Material for the task:

********

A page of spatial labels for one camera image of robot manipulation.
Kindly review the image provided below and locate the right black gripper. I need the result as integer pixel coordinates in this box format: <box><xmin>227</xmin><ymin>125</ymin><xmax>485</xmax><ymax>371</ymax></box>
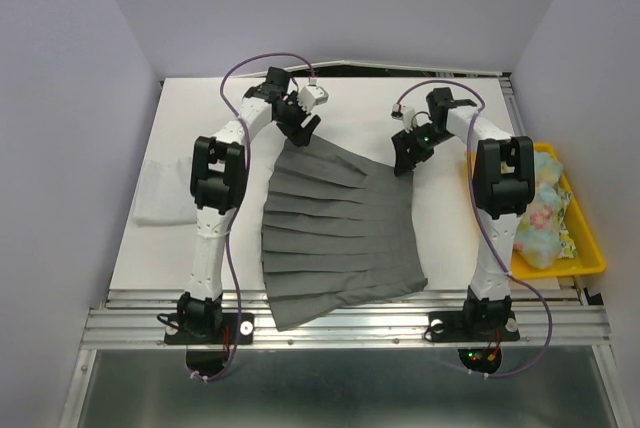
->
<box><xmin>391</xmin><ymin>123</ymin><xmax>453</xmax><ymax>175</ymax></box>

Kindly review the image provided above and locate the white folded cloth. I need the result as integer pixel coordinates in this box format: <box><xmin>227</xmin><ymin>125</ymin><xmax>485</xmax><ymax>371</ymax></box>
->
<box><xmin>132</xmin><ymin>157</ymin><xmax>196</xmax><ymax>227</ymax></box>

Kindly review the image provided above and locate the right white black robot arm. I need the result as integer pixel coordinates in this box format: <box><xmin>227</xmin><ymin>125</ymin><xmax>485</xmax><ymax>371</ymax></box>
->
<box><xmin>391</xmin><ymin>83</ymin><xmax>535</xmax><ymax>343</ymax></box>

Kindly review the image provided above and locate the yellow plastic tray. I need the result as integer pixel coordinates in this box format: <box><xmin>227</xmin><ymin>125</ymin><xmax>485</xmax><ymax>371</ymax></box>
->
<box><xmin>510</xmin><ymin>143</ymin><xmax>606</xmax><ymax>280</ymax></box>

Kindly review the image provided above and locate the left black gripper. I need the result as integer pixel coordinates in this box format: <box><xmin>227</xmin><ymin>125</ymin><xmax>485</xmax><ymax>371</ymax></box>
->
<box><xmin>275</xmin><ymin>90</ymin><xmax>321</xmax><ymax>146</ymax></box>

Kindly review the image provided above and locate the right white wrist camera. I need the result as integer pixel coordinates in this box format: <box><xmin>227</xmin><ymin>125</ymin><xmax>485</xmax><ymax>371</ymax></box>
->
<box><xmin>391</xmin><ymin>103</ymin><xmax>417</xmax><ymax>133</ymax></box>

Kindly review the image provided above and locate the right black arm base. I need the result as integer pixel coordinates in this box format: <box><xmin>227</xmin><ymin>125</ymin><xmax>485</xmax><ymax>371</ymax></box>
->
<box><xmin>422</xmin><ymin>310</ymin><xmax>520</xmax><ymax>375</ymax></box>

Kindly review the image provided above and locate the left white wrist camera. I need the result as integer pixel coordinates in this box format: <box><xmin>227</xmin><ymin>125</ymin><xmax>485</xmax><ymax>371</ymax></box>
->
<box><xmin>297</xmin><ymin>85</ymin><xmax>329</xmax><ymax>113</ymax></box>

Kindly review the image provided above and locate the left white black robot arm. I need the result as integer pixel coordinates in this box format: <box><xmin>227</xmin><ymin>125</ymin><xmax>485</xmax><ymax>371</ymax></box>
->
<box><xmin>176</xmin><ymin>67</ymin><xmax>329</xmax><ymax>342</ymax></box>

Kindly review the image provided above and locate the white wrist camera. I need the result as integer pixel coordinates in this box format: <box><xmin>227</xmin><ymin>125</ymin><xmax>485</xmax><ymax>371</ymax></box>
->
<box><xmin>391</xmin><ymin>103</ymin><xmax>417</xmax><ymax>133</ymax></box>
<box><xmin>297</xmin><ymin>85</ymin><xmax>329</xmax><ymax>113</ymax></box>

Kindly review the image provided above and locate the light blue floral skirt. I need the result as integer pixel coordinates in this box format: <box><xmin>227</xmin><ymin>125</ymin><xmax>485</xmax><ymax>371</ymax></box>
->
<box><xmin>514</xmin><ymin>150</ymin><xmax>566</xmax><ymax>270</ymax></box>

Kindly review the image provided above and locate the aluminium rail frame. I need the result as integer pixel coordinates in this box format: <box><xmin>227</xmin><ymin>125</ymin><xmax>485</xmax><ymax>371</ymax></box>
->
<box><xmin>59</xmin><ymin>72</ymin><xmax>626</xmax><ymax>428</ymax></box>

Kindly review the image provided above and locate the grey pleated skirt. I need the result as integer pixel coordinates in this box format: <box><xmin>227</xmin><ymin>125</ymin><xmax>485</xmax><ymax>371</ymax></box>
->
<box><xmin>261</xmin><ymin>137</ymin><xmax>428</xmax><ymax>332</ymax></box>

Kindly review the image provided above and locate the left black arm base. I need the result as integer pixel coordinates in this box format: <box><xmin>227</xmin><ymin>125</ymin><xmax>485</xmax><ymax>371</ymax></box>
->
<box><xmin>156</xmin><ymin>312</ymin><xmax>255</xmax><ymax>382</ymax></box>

********

Work to be completed: From the data above, copy each line that has the string "camera".

Reply to the exercise:
A page of spatial labels for one camera image of robot manipulation.
Kindly review the image provided above and locate the right white wrist camera. I need the result as integer pixel coordinates in this box format: <box><xmin>227</xmin><ymin>125</ymin><xmax>485</xmax><ymax>371</ymax></box>
Kindly review the image provided above and locate the left white wrist camera. I need the result as integer pixel coordinates in this box format: <box><xmin>227</xmin><ymin>125</ymin><xmax>485</xmax><ymax>371</ymax></box>
Kindly review the image provided above and locate the white wrist camera. I need the result as integer pixel coordinates in this box format: <box><xmin>227</xmin><ymin>125</ymin><xmax>485</xmax><ymax>371</ymax></box>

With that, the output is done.